- What the exercise asks
Copy out, from the data, each line containing the string "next".

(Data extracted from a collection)
......
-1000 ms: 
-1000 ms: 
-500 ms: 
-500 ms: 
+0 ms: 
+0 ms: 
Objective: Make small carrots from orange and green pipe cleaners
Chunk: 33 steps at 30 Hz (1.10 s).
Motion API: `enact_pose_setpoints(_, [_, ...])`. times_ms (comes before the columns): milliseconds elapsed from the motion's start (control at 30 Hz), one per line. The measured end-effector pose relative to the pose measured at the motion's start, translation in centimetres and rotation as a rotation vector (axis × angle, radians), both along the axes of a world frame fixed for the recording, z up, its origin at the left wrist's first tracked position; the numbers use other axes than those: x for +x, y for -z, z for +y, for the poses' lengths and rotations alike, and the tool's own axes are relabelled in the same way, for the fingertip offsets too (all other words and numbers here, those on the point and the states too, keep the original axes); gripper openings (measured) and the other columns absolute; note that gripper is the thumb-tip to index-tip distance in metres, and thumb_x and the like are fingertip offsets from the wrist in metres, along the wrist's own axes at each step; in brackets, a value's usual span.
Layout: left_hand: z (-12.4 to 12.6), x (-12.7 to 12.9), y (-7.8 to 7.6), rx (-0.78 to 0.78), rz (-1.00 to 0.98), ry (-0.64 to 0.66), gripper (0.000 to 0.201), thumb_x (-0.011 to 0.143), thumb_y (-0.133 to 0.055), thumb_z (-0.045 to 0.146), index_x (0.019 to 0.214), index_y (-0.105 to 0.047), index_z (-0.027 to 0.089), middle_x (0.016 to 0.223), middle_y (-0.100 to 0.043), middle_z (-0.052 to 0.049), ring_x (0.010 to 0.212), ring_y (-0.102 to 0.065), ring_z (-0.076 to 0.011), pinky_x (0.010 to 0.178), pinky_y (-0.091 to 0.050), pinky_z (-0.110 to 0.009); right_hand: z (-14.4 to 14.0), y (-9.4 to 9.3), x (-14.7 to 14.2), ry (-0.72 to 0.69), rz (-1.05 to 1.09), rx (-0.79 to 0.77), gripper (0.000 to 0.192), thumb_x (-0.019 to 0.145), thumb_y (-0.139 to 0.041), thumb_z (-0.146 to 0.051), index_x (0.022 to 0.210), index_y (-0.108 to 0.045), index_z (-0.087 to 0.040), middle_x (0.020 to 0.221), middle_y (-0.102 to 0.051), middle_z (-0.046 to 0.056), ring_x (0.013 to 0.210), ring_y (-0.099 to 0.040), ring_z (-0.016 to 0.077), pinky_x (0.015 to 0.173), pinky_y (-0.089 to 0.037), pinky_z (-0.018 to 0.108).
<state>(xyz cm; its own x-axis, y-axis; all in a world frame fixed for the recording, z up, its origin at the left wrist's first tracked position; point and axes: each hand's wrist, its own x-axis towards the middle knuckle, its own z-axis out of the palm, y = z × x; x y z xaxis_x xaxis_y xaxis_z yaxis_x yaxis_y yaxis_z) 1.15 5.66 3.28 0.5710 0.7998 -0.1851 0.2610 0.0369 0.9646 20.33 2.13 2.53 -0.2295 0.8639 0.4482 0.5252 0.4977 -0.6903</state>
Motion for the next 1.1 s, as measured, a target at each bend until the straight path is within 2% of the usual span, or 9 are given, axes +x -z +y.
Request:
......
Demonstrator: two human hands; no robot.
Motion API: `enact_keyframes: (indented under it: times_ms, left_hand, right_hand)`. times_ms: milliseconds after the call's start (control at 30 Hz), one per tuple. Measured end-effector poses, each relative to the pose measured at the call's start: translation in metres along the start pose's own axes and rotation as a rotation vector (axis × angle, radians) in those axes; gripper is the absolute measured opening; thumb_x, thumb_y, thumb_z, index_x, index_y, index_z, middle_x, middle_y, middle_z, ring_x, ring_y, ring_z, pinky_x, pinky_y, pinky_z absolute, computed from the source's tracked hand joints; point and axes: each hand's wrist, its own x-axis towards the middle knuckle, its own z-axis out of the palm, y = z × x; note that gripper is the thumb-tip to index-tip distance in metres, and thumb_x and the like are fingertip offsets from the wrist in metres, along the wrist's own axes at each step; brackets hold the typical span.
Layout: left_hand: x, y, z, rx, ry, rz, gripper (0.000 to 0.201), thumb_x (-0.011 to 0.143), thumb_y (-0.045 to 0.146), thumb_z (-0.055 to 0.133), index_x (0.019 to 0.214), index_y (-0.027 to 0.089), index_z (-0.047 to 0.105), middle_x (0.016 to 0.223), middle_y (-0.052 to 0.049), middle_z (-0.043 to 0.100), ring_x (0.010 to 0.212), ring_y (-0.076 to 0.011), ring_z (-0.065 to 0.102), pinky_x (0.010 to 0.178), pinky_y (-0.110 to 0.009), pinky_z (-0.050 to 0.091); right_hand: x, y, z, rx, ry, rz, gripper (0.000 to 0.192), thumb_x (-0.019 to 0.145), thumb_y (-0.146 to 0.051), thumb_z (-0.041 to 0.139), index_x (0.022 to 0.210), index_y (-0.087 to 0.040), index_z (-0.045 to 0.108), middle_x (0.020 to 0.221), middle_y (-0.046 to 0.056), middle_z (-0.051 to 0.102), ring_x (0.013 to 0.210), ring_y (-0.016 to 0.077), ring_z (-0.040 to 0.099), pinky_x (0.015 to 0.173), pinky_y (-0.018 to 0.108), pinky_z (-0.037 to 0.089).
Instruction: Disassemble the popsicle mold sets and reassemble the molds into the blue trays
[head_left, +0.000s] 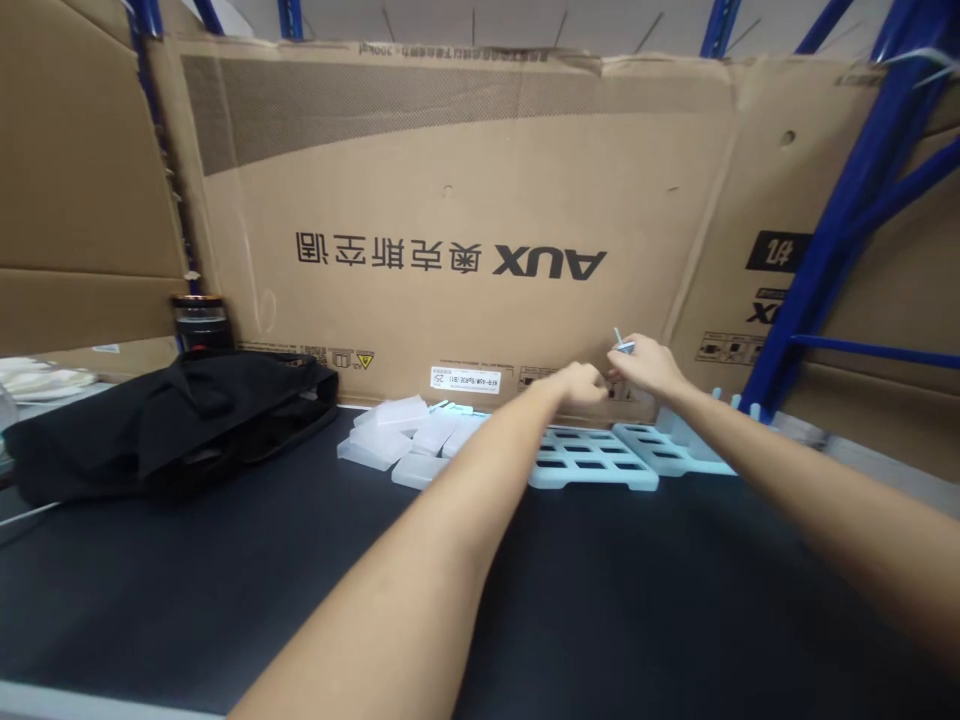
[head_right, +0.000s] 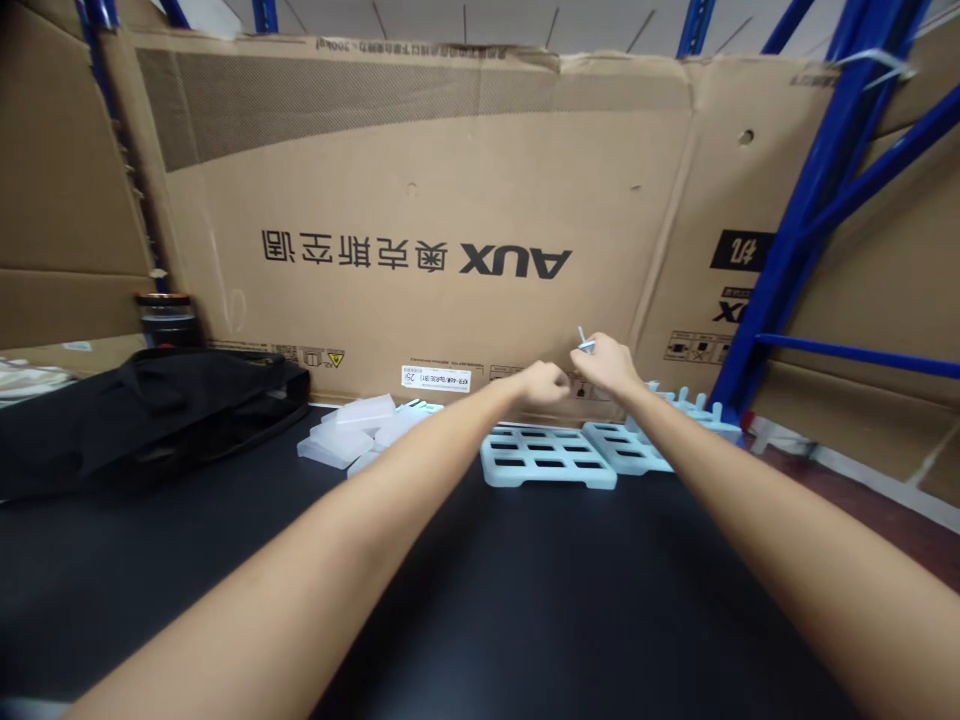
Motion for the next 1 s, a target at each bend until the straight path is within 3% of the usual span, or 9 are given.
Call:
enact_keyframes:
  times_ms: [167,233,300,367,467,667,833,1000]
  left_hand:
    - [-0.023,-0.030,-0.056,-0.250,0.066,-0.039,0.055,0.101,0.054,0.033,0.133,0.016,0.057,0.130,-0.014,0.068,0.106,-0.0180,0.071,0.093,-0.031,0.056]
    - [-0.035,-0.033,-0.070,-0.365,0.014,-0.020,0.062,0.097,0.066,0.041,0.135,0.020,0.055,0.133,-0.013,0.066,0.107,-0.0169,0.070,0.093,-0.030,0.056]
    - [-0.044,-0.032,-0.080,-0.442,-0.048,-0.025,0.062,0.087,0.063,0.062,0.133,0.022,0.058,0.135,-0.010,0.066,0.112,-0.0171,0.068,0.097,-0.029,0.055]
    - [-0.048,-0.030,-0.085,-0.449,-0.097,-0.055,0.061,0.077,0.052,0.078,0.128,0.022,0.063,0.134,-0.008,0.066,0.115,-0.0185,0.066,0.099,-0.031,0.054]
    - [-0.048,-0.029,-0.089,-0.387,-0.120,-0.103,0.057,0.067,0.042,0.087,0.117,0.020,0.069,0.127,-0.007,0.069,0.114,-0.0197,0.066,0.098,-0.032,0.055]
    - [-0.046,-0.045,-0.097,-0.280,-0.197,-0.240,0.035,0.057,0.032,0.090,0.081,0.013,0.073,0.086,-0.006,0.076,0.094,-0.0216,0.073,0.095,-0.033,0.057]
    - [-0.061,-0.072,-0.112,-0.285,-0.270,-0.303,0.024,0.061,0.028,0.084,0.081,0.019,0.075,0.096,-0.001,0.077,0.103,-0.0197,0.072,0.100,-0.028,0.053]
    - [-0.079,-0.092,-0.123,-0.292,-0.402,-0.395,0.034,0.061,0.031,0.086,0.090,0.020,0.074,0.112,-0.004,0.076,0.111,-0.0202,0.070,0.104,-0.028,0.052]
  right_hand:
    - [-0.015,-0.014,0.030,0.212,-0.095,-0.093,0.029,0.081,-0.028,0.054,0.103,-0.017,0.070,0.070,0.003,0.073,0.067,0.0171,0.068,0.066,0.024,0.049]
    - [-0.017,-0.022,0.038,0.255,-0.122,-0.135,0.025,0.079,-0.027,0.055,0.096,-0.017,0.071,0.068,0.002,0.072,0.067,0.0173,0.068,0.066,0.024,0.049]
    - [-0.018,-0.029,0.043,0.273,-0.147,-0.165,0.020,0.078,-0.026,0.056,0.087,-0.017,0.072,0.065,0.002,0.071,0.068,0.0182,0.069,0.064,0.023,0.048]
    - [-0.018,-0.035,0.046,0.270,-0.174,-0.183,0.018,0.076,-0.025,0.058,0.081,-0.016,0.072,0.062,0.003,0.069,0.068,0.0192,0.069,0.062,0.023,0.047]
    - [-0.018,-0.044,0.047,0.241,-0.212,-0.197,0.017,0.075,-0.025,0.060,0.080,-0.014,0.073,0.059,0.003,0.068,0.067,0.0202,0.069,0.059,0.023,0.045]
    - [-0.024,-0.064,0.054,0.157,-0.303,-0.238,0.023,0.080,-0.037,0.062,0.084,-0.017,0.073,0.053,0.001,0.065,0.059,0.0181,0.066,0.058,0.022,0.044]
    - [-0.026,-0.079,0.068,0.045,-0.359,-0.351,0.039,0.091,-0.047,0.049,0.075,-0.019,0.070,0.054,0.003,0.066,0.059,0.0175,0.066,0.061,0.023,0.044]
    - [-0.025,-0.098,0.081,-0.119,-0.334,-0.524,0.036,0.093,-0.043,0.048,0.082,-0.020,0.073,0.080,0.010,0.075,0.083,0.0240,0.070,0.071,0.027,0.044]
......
- Task output
Motion for the next 1.1 s, as measured, a target at each bend until the straight path is within 2% of the usual span, or 9 are given, axes +x -z +y.
Motion for the next 1 s, a target at each bend until the straight path is within 3% of the usual span, or 9 are given.

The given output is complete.